Worse still: the fact that we all have to sell something in order to survive in this economy means that we’re all not only complicit in it, but are financially dependent on the system that’s supporting us. Post about revolution on TikTok or Facebook all you want — if you do it well enough, you’ll make those platforms a ton of money by capturing all that attention and putting so many eyes onto ads. If you do anything that actually threatens the system, you can expect to lose the platform and the livelihood.
As a result, we’re all likely to end up saying the same things. Our algorithmic bubbles turn into giant echo chambers where everyone agrees, and money is slowly funneled out of our pockets and into the offshore bank accounts of the immensely rich and powerful.
If you suddenly realized that all of this was true, wouldn’t it feel like you’d just put on a pair of sunglasses that showed you that your entire world was a lie? And wouldn’t you be willing to do anything — including whupping the ass of national treasure Keith David — to get other people to wake up?
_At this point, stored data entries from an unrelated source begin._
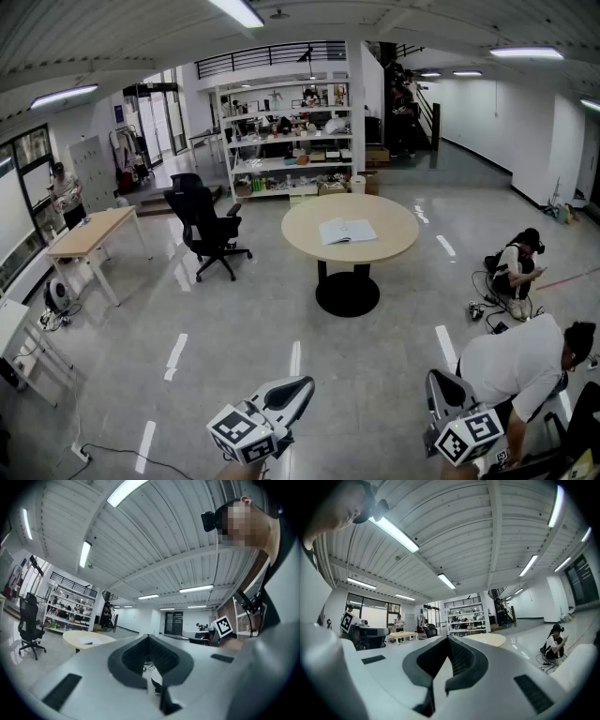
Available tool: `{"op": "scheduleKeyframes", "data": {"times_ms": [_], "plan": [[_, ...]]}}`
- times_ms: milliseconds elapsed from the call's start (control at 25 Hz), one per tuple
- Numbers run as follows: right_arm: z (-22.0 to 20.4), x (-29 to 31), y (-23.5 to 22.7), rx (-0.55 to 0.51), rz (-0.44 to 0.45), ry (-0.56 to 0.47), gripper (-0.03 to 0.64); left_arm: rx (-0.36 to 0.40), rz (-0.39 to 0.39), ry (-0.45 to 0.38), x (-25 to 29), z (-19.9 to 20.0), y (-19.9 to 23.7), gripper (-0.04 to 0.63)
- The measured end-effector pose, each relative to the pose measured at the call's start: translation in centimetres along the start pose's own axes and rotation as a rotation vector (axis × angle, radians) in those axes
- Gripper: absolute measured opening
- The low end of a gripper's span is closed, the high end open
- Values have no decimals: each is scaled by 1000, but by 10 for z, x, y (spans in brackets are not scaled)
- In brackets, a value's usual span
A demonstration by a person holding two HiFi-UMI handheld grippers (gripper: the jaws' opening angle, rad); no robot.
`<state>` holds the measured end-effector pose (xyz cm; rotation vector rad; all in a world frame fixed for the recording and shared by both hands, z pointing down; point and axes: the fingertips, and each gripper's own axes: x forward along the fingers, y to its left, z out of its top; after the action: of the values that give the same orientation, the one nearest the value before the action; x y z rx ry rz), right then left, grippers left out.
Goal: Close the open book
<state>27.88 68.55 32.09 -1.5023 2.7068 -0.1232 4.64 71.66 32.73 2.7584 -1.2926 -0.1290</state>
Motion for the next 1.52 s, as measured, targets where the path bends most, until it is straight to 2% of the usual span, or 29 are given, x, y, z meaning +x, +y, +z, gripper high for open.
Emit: {"op": "scheduleKeyframes", "data": {"times_ms": [240,360,920,1320,1520], "plan": [[-4,-2,4,6,2,1,-2,-13,23,7,-7,-1,1,-14],[-5,-2,7,9,3,1,-2,-5,6,4,-11,-2,0,-14],[-6,-1,28,9,27,-14,-2,-19,15,-3,-28,-4,6,-14],[-12,27,53,9,33,14,-2,-37,17,-7,-44,-4,36,-14],[-15,43,67,-4,16,15,-2,-30,-13,-10,-54,-9,57,-14]]}}
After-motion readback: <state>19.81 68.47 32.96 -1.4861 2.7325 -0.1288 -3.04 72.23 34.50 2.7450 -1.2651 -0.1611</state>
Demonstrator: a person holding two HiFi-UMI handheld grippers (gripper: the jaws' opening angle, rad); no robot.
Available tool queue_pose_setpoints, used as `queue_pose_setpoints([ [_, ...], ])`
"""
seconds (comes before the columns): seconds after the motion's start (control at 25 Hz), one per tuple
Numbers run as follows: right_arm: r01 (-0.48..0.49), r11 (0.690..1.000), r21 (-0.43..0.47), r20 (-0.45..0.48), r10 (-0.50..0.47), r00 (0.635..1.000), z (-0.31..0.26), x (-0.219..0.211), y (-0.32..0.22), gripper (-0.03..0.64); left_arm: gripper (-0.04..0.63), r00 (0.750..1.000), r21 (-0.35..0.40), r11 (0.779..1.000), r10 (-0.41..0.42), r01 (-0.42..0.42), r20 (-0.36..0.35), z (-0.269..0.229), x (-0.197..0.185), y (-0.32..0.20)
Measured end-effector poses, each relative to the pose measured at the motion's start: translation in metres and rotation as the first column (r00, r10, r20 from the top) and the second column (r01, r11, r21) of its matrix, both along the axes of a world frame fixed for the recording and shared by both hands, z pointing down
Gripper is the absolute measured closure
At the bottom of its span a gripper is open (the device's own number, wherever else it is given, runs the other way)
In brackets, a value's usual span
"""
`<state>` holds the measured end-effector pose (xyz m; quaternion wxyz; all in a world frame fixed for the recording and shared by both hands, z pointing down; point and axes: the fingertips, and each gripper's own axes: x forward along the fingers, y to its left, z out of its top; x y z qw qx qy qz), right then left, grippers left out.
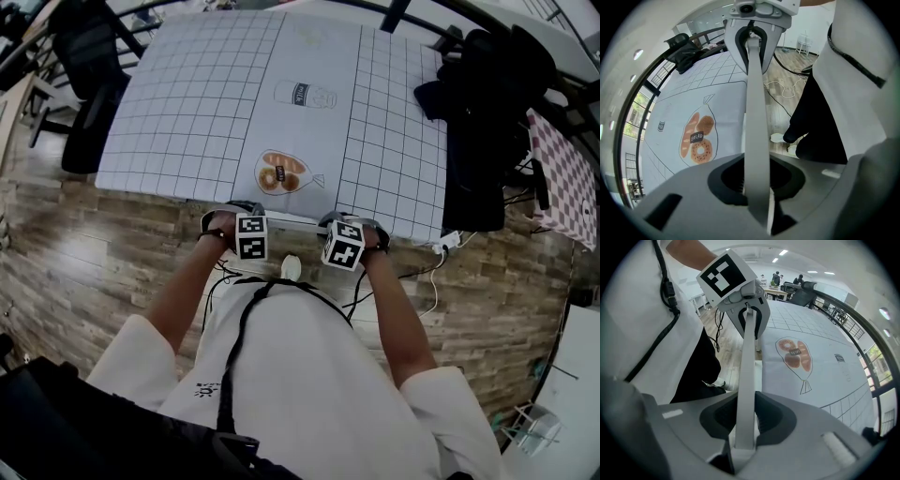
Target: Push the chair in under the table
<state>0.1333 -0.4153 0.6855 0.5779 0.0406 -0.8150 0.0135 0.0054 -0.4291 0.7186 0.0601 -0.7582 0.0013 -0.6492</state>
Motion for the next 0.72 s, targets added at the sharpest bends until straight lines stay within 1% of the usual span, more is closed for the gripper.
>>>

Carpenter may or may not have read The Society of the Spectacle, but he’s long been open about his leftism, and in 2017, when neo-Nazis were trying to argue that They Live was about a cabal of Jewish puppetmasters running the world, he pushed back:
A core problem with the writings of Debord and the other Situationists is that they are dense in the way that only French Marxist critical theory can be. This doesn’t mean they weren’t influential: in May 1968, the year after the publication of The Society of the Spectacle, there was a mass left wing uprising against the government of Charles De Gaulle. This uprising was spearheaded by students, who graffiti’d Situationist manifestos on the walls of Paris. After they were brutally repressed by police, trade unions joined in on the uprising and France was virtually shut down by wildcat general strikes that included 22% of the total population. It looked for a brief second as if it would be an actual revolution, and Charles De Gaulle fled the country.
By the skin of its teeth, the government managed to stay in power, and De Gaulle remained in power for a few more years. Part of this was because the government was able to suck the wind out of the movement’s sails by giving large wage increases to the working class (which, to be fair, makes it an extremely effective strike). In the end, only the radicals and the students remained, and they were not sufficient for mounting an actual revolution.
The question facing people who want to see a sea change in how we live in this world is — how do you make the theory easy to understand for people who don’t read political theory for fun? Which is, you know, the vast majority of people upon whom your revolution will depend?
The answer, I think is obvious: You do it by giving the Sex Pistols instruments they barely know how to play. Or by giving radicalized hooligans a can of spray paint and a city full of billboards. Or by giving John Carpenter an extremely small budget to make a movie.